US-10566003

Transform encoding/decoding of harmonic audio signals

PublishedFebruary 18, 2020

Assigneenot available in USPTO data we have

Inventorsnot available in USPTO data we have

Technical Abstract

An encoder for encoding frequency transform coefficients of a harmonic audio signal include the following elements: A peak locator configured to locate spectral peaks having magnitudes exceeding a predetermined frequency dependent threshold. A peak region encoder configured to encode peak regions including and surrounding the located peaks. A low-frequency set encoder configured to encode at least one low-frequency set of coefficients outside the peak regions and below a crossover frequency that depends on the number of bits used to encode the peak regions. A noise-floor gain encoder configured to encode a noise-floor gain of at least one high-frequency set of not yet encoded coefficients outside the peak regions.

Patent Claims

30 claims

Legal claims defining the scope of protection, as filed with the USPTO.

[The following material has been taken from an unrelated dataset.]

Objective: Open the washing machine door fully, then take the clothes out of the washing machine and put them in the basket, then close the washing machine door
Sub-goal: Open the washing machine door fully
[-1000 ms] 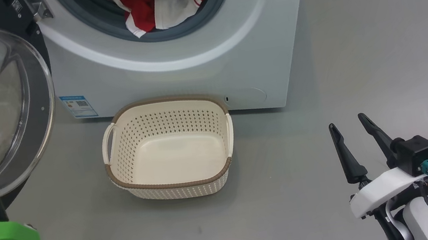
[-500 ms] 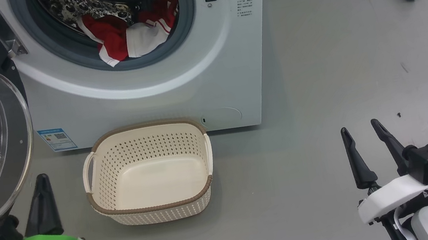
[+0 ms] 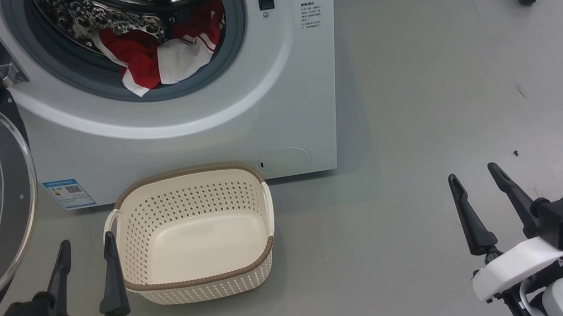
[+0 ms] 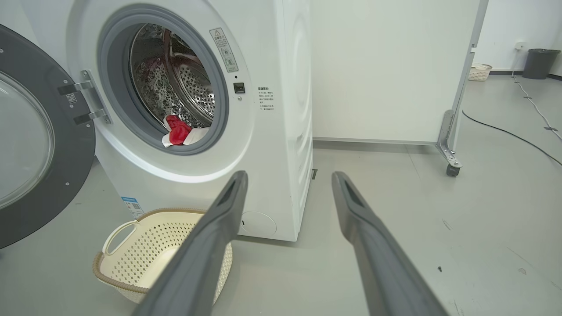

1. A method of processing a frame of a harmonic audio signal comprising an overall set of spectral coefficients going from a lowest frequency to a highest frequency and representing the signal energy of the harmonic audio signal in corresponding frequency bins, the method comprising: coding up to a defined number of spectral peak regions of the harmonic audio signal within the frame, using a first reserved allocation of bits from an overall bit budget and where each spectral peak region encompasses a respective subset of spectral coefficients in the overall set of spectral coefficients; coding at least some of the spectral coefficients not included in the spectral peak regions, going in order of increasing frequency up to a variable cutoff frequency, by: coding, using a second reserved allocation of bits from the overall bit budget and up to some number of any unused bits remaining from the first reserved allocation of bits, a first set of the spectral coefficients not included in the spectral peak regions; and in dependence on the availability of further unused bits remaining from the first reserved allocation of bits, coding one or more further sets of the spectral coefficients not included in the spectral peak regions; coding noise-floor gains for the spectral coefficients above the cutoff frequency, using a third reserved allocation of bits from the overall bit budget; and outputting, as an encoded frequency transform corresponding to the frame of the harmonic audio signal, the coded spectral peak regions, the coded spectral coefficients, and the coded noise-floor gains.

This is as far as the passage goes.